Le gouvernement mobilise une cellule interministérielle de crise ce lundi 17 août après la cyberattaque de grande ampleur ayant touché l’administration fiscale. Près de 700 000 particuliers et professionnels sont concernés par un accès frauduleux à leurs données.
Le Premier ministre Sébastien Lecornu a personnellement présidé cette réunion consacrée à la réponse de l’État et à l’information des victimes.
678 000 particuliers et entreprises concernés par la cyberattaque
L’administration fiscale avait reconnu vendredi une intrusion dans ses systèmes d’information. Selon les dernières précisions de Matignon, 678 000 particuliers ou entreprises sont concernés par un accès à leurs données.
La cellule interministérielle de crise devait se réunir lundi après-midi, à l’issue d’un déplacement de Sébastien Lecornu et de plusieurs membres du gouvernement en Gironde. Le Premier ministre présidera les échanges par « visioconférence sécurisée ».
Cette réunion doit permettre aux différents ministères et services concernés de coordonner leur réponse après cette cyberattaque. Une attention particulière sera accordée à l’information des personnes touchées.
Les victimes vont être contactées individuellement
La notification des usagers concernés doit commencer ce lundi 17 août. Matignon souhaite s’assurer que le dispositif est prêt avant le lancement de cette opération à grande échelle.
« Les usagers concernés seront contactés individuellement à compter de lundi 17 août, avec le détail des données susceptibles d’avoir été exposées et les mesures de vigilance à adopter », ont précisé les services du Premier ministre.
Les informations accessibles aux pirates peuvent présenter des risques pour les victimes de cette cyberattaque, notamment si elles sont ensuite exploitées dans des campagnes d’hameçonnage ou d’usurpation d’identité. Les personnes contactées par l’administration devront donc connaître précisément la nature des données concernées et les précautions recommandées.
Le gouvernement rappelle sa doctrine face à ce type d’incident, résumée en quatre actions : « détecter et interrompre, poursuivre, informer, renforcer ».
Une enquête ouverte par le parquet de Paris
L’affaire se déplace également sur le terrain judiciaire. Une plainte a été déposée et le parquet de Paris a annoncé samedi l’ouverture d’une enquête pour « extraction frauduleuse de données » et « association de malfaiteurs ».

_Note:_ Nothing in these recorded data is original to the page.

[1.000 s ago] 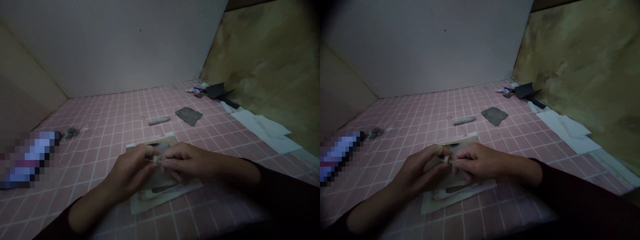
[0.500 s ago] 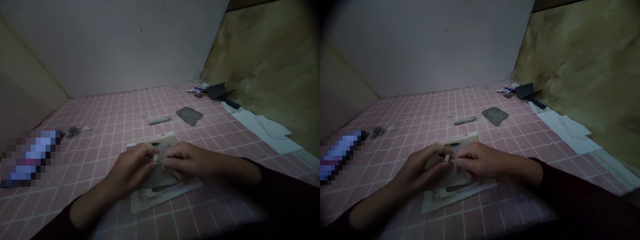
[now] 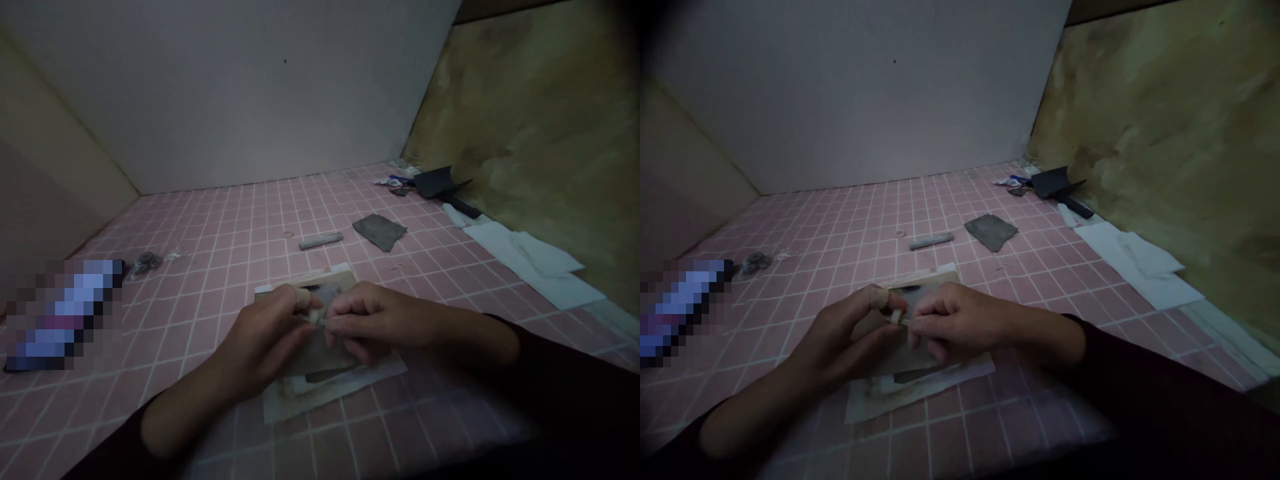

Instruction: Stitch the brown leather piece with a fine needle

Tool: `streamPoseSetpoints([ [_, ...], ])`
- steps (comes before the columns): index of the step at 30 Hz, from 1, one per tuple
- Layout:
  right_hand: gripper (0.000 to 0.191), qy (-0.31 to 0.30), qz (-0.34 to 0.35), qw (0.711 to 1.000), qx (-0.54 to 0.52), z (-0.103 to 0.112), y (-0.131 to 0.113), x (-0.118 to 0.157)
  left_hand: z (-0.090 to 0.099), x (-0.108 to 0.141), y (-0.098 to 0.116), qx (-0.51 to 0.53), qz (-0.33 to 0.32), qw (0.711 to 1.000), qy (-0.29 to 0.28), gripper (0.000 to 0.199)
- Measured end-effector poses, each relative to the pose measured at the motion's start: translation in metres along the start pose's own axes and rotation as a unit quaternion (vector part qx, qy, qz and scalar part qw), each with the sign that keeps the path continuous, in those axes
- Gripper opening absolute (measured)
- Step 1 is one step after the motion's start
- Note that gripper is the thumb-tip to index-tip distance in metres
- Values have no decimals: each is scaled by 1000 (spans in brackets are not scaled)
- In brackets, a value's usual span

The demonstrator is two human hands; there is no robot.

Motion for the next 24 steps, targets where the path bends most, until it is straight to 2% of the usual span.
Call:
streamPoseSetpoints([
  [1,30,10,5,1000,14,1,0,0,0,0,-1,12,7,1000,-2,14],
  [3,26,54,42,990,122,4,1,1,-2,0,-5,47,30,998,-15,14],
  [5,23,94,91,956,261,3,-1,3,-4,-1,-10,71,51,996,-24,17],
  [7,31,107,112,927,342,0,-1,5,-4,-2,-13,72,63,995,-21,19],
  [8,29,108,110,923,352,0,-1,5,-4,-3,-13,68,63,996,-17,18],
  [10,17,101,81,944,302,3,-1,3,-3,-3,-11,51,51,997,-10,14],
  [11,21,97,61,962,247,6,0,3,-2,-3,-9,37,40,999,-8,13],
  [13,29,37,6,997,72,3,4,1,-1,-2,-5,4,13,1000,2,13],
  [15,28,8,-13,1000,-27,0,3,0,1,-1,-2,-16,-3,1000,14,15],
  [16,28,9,-10,999,-32,0,3,0,2,-1,-2,-12,-3,1000,16,15],
  [17,27,23,2,1000,-2,2,4,0,2,-1,-3,0,1,1000,14,15],
  [19,23,66,44,989,128,6,3,1,0,-3,-8,35,28,999,-4,14],
  [21,14,104,86,955,264,5,1,2,-3,-4,-15,61,62,996,-22,17],
  [23,11,119,100,934,322,4,0,3,-4,-5,-17,63,77,995,-23,18],
  [24,13,117,92,940,308,5,0,3,-4,-4,-16,56,72,996,-20,17],
])
Point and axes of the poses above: each hand's wrist, its own x-axis away from the middle knuckle, its own z-axis out of the back of the hand, y = z × x, the point moved 7 cm from there along -x, towards the middle knuckle, and after that the axes turned 9 degrees about z, right-handed, at the moved point
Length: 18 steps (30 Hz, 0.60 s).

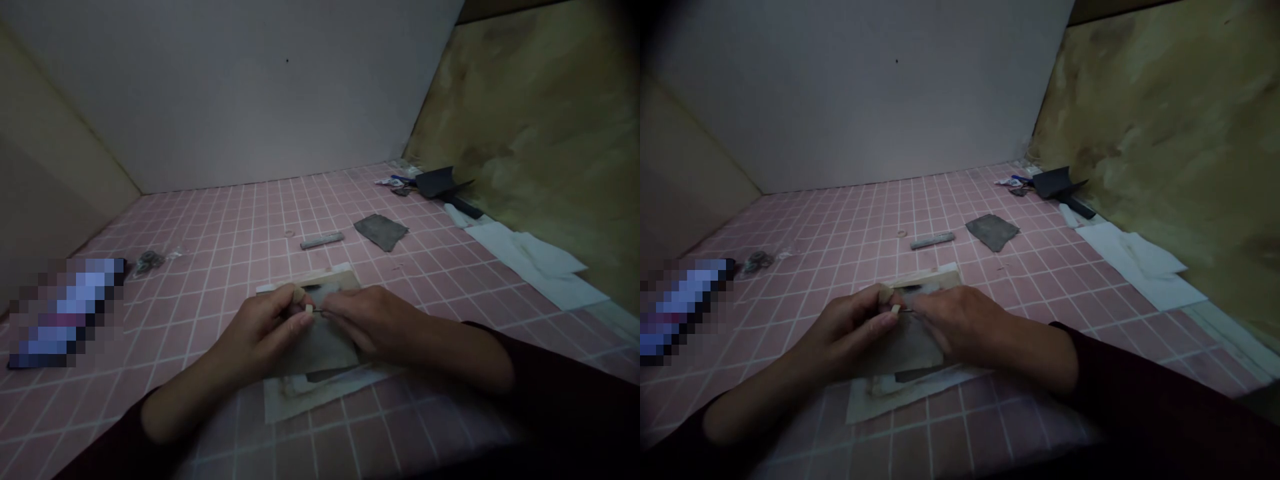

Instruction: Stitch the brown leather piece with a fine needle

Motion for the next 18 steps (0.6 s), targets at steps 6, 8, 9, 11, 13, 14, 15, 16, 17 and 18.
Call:
streamPoseSetpoints([
  [6,30,-127,-114,923,-344,-9,2,1,0,5,14,-53,-78,996,6,14],
  [8,29,-111,-103,937,-315,-7,3,0,0,5,13,-31,-67,997,6,15],
  [9,28,-88,-84,958,-259,-5,3,0,1,4,11,-14,-56,998,6,14],
  [11,21,-33,-33,994,-103,0,1,0,1,2,5,18,-24,1000,3,16],
  [13,9,0,3,1000,11,2,-4,2,1,0,0,36,2,999,1,19],
  [14,7,4,7,1000,31,2,-4,3,1,0,-1,37,6,999,3,19],
  [15,8,0,0,1000,21,2,-4,2,1,0,0,32,1,999,5,18],
  [16,11,-11,-16,1000,-17,2,-2,2,1,0,2,21,-9,1000,5,16],
  [17,17,-31,-37,996,-77,1,0,1,0,0,4,5,-23,1000,4,14],
  [18,24,-59,-63,985,-151,-2,2,0,0,1,7,-11,-37,999,3,12],
])
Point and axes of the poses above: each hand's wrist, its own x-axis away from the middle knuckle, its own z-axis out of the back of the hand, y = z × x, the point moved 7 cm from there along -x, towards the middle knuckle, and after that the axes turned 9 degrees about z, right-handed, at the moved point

La Commission nationale de l’informatique et des libertés (CNIL) a également reçu une notification concernant la cyberattaque.
L’enquête devra notamment permettre de déterminer les circonstances précises de l’intrusion et d’identifier ses auteurs. À ce stade, les informations communiquées publiquement ne permettent pas d’attribuer l’attaque à un groupe particulier.
La cybersécurité des administrations sous surveillance
La cellule de crise doit aussi examiner l’avancement du plan de sécurisation des administrations lancé le 30 avril. Celui-ci prévoit notamment une nouvelle gouvernance numérique de l’État et un renforcement des moyens consacrés à la protection des systèmes informatiques publics.
Matignon souligne que les administrations françaises, comme les grandes organisations publiques et privées européennes, font face à des cyberattaques dont « le nombre et la sophistication augmentent ».
L’ampleur du piratage du fisc alimente désormais le débat politique. Les sénateurs socialistes ont demandé la création d’une commission d’enquête parlementaire. Ils souhaitent notamment déterminer si plusieurs incidents informatiques récents présentent des « vulnérabilités communes », sans conclure à ce stade à une défaillance structurelle.
Bruno Retailleau, candidat du parti Les Républicains à l’élection présidentielle, réclame pour sa part un « Plan Vauban » destiné à renforcer la protection numérique du pays.
Pour le gouvernement, la priorité immédiate reste désormais d’accompagner les 678 000 usagers concernés, de poursuivre l’enquête et de renforcer la sécurité des administrations afin de limiter le risque de nouvelles intrusions.